#### [Exercise]
Every line from the one with "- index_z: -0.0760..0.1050" to the one with "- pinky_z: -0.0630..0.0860", including those two, is to be copied exactly; all other lines of the entries below are left out.

#### [Extracted data]
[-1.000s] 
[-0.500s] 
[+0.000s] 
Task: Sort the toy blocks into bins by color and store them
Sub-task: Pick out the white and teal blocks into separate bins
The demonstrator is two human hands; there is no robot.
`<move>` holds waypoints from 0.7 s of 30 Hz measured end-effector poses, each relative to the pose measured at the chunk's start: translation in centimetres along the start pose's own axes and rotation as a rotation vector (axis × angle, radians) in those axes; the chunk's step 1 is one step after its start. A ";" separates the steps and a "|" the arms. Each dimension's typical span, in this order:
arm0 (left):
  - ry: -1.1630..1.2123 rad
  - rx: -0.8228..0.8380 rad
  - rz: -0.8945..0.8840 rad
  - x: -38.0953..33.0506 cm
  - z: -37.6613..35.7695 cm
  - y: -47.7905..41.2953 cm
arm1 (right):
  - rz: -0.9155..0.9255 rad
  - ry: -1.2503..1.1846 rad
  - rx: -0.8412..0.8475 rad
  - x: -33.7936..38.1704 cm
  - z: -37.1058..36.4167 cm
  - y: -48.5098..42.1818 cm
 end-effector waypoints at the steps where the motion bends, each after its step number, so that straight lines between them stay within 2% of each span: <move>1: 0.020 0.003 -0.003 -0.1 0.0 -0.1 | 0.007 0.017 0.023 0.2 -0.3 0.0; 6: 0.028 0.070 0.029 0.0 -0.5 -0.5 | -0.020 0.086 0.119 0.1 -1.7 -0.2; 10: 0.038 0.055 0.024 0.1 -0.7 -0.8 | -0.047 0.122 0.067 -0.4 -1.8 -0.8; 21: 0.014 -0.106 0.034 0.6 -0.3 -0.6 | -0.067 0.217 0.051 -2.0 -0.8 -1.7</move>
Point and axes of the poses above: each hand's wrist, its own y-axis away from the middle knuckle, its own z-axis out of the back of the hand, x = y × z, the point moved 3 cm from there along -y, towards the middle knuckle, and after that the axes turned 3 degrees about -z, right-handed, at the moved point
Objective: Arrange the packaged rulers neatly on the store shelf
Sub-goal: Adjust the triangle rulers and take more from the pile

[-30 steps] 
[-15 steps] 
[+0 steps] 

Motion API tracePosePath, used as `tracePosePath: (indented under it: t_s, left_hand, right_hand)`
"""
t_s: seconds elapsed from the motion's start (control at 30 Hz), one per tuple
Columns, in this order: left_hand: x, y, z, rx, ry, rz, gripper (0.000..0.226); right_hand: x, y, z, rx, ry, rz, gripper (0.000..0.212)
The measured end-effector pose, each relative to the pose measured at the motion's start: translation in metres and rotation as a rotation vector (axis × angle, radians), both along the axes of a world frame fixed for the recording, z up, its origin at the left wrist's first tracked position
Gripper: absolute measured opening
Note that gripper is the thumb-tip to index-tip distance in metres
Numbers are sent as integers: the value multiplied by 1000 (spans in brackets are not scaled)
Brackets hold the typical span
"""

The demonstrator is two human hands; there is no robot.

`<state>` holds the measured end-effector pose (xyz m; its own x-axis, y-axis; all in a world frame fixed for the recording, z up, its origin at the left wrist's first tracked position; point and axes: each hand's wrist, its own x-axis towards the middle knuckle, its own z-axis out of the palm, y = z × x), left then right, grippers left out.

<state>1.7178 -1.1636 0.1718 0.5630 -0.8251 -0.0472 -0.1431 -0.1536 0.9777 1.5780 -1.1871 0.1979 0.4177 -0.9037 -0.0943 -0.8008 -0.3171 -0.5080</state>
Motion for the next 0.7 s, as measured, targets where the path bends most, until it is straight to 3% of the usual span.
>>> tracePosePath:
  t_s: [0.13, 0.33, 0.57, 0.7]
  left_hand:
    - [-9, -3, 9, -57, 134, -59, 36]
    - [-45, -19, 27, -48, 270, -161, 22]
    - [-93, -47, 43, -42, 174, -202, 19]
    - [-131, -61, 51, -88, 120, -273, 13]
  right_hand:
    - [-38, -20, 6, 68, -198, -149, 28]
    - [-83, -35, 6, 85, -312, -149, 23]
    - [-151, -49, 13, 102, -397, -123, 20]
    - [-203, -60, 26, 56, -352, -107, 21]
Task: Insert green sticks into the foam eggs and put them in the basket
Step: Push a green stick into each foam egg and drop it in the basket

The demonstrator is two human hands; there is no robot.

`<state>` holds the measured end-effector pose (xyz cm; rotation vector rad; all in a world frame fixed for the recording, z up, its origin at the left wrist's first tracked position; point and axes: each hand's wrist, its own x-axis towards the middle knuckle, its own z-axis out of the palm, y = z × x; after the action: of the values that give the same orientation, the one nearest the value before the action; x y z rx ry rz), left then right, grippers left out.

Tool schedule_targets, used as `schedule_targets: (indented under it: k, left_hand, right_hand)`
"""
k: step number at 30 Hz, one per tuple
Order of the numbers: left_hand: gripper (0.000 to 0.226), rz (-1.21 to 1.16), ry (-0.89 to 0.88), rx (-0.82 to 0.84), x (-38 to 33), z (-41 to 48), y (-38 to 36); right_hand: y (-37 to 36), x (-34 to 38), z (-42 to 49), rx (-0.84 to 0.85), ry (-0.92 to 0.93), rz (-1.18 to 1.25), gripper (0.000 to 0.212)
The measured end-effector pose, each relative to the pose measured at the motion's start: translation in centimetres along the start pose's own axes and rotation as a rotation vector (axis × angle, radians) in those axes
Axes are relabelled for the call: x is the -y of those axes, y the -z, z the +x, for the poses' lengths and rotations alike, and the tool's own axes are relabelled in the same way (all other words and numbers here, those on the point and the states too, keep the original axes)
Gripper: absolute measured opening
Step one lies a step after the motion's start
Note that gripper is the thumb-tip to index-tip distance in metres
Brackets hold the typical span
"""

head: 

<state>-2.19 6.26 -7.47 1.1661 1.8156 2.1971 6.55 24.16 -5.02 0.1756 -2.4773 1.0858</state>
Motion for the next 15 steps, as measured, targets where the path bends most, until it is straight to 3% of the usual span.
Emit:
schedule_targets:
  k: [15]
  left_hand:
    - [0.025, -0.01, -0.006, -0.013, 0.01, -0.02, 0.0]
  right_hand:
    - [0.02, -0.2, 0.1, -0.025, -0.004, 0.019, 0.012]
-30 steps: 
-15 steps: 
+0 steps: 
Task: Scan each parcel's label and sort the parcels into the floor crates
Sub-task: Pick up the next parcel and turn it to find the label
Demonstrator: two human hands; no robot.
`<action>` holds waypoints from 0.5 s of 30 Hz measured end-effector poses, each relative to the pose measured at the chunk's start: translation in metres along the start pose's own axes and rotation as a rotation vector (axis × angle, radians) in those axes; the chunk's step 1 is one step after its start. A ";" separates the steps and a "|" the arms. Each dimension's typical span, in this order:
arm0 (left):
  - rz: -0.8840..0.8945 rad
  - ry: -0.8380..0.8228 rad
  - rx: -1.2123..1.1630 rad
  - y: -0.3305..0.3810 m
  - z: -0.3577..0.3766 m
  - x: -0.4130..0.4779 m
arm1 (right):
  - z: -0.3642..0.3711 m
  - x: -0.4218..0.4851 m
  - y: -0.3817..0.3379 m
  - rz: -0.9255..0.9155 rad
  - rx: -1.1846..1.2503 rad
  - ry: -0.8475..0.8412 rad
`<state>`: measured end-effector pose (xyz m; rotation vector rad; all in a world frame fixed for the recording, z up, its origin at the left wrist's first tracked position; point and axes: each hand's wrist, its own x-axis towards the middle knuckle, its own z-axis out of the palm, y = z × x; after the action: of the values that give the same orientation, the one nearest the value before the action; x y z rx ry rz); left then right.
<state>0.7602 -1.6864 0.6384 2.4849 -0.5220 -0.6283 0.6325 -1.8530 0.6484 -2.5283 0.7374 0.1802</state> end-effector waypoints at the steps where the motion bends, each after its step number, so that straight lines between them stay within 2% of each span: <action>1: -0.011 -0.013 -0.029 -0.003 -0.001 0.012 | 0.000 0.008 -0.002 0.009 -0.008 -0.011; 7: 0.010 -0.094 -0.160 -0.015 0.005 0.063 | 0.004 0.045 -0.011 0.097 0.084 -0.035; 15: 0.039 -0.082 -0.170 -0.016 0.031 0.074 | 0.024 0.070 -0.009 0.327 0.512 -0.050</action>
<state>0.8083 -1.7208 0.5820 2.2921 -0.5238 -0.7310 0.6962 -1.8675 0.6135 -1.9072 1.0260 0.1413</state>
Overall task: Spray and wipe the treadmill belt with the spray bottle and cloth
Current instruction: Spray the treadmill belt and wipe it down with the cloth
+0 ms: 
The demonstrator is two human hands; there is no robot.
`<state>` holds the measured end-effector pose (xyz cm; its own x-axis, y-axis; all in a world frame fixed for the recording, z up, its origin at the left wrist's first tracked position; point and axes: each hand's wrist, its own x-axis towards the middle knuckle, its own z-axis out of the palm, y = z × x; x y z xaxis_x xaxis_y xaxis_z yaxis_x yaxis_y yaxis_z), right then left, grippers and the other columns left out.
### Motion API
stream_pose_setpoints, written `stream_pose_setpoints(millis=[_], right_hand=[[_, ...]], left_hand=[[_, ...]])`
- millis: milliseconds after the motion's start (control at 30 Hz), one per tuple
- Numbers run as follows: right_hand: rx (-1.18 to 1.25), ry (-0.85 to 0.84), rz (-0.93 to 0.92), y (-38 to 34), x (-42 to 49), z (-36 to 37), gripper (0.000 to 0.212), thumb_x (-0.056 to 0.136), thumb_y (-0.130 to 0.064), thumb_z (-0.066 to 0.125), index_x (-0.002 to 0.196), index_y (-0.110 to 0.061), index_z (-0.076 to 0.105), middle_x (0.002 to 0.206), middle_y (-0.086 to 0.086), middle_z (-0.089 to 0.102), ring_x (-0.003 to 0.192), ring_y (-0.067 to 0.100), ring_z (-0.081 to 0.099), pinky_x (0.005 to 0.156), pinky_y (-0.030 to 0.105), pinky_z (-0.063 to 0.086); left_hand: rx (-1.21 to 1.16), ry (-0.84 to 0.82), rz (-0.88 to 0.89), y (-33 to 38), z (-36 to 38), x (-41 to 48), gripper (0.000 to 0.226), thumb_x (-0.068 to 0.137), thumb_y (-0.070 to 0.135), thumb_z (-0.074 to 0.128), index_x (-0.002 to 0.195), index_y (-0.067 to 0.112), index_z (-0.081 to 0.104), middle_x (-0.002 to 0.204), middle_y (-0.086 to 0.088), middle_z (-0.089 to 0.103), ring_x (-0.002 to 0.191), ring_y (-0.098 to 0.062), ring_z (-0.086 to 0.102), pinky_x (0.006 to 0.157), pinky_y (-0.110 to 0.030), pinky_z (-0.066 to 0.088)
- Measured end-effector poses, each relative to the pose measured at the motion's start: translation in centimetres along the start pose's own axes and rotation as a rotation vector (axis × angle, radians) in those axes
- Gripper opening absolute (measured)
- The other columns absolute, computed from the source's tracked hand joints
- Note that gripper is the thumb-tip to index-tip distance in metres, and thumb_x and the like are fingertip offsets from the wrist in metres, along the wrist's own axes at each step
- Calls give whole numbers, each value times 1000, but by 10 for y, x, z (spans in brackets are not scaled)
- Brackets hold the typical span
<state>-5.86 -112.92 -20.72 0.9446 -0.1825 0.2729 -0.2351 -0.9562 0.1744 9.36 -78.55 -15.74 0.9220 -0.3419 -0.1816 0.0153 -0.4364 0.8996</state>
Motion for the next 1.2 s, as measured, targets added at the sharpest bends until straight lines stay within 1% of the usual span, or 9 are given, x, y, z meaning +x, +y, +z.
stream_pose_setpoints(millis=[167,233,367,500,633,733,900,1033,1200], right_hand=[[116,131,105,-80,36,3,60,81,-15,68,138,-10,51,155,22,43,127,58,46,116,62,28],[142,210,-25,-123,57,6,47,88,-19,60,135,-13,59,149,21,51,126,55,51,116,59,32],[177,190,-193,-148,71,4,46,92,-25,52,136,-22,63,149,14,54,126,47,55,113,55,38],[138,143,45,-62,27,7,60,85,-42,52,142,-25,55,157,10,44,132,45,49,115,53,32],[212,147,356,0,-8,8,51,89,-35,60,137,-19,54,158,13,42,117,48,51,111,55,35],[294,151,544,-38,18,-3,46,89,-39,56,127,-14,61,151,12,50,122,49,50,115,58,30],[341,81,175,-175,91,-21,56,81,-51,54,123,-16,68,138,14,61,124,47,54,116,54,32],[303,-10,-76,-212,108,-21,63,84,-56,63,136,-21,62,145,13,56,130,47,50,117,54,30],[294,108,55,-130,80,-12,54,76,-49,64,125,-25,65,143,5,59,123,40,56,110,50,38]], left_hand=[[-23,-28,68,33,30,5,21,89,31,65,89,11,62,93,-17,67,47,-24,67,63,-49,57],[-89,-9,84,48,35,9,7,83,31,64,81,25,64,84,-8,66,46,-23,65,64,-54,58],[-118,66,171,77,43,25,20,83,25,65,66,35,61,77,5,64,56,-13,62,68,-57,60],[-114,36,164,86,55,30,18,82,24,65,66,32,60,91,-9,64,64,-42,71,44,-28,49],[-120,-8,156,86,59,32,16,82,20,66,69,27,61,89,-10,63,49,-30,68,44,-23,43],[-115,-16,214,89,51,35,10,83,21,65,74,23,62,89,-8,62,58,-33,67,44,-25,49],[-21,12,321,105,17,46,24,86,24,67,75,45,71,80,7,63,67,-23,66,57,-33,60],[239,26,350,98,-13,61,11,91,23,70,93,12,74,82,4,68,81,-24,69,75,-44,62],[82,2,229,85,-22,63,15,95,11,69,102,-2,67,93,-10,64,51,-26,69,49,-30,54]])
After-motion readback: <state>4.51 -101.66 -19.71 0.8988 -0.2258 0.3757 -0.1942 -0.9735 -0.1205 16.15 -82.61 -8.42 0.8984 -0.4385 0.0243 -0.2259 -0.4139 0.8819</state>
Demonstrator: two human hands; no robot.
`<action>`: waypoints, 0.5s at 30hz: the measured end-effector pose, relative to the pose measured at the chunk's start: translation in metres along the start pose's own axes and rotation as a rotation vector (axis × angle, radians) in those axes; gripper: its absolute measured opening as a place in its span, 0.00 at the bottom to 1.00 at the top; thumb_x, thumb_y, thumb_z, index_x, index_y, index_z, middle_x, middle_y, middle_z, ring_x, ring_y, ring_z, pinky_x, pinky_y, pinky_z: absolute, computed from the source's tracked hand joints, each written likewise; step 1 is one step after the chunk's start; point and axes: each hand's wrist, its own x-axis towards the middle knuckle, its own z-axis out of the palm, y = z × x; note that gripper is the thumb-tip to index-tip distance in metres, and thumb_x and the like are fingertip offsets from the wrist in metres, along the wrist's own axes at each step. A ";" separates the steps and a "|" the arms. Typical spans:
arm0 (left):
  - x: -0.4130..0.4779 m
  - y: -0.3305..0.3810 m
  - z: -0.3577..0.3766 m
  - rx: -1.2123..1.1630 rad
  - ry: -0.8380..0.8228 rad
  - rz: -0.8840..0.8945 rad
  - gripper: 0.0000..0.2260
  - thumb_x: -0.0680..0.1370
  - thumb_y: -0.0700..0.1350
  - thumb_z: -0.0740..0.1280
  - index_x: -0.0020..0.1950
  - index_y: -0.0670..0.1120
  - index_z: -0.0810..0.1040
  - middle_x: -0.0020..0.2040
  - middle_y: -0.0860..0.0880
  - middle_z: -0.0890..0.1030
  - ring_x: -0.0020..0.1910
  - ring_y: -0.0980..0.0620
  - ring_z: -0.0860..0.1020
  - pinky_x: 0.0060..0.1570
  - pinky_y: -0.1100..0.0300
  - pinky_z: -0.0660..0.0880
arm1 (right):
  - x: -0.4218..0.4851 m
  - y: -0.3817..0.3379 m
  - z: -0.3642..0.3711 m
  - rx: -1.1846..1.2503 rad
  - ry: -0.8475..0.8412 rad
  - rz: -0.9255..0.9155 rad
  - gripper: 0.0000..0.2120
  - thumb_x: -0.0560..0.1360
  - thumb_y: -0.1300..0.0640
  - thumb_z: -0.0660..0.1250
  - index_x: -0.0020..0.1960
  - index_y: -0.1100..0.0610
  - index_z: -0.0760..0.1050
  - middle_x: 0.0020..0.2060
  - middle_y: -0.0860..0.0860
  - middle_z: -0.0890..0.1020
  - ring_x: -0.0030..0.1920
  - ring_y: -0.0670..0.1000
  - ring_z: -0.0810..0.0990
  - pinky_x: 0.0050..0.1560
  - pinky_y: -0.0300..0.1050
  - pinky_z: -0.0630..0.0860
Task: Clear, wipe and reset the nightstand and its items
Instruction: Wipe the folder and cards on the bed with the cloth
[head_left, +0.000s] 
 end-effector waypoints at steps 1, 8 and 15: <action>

#### [Response box]
  - index_z: -0.0760..0.1050
  - middle_x: 0.0020..0.2060
  - middle_y: -0.0860..0.0860
  - middle_z: -0.0890..0.1020
  - ring_x: -0.0030..0.1920
  - ring_y: -0.0670..0.1000
  - ring_z: -0.0810..0.0990
  - pinky_x: 0.0050..0.1560
  - pinky_y: -0.0300..0.1050
  - pinky_z: -0.0630..0.0860

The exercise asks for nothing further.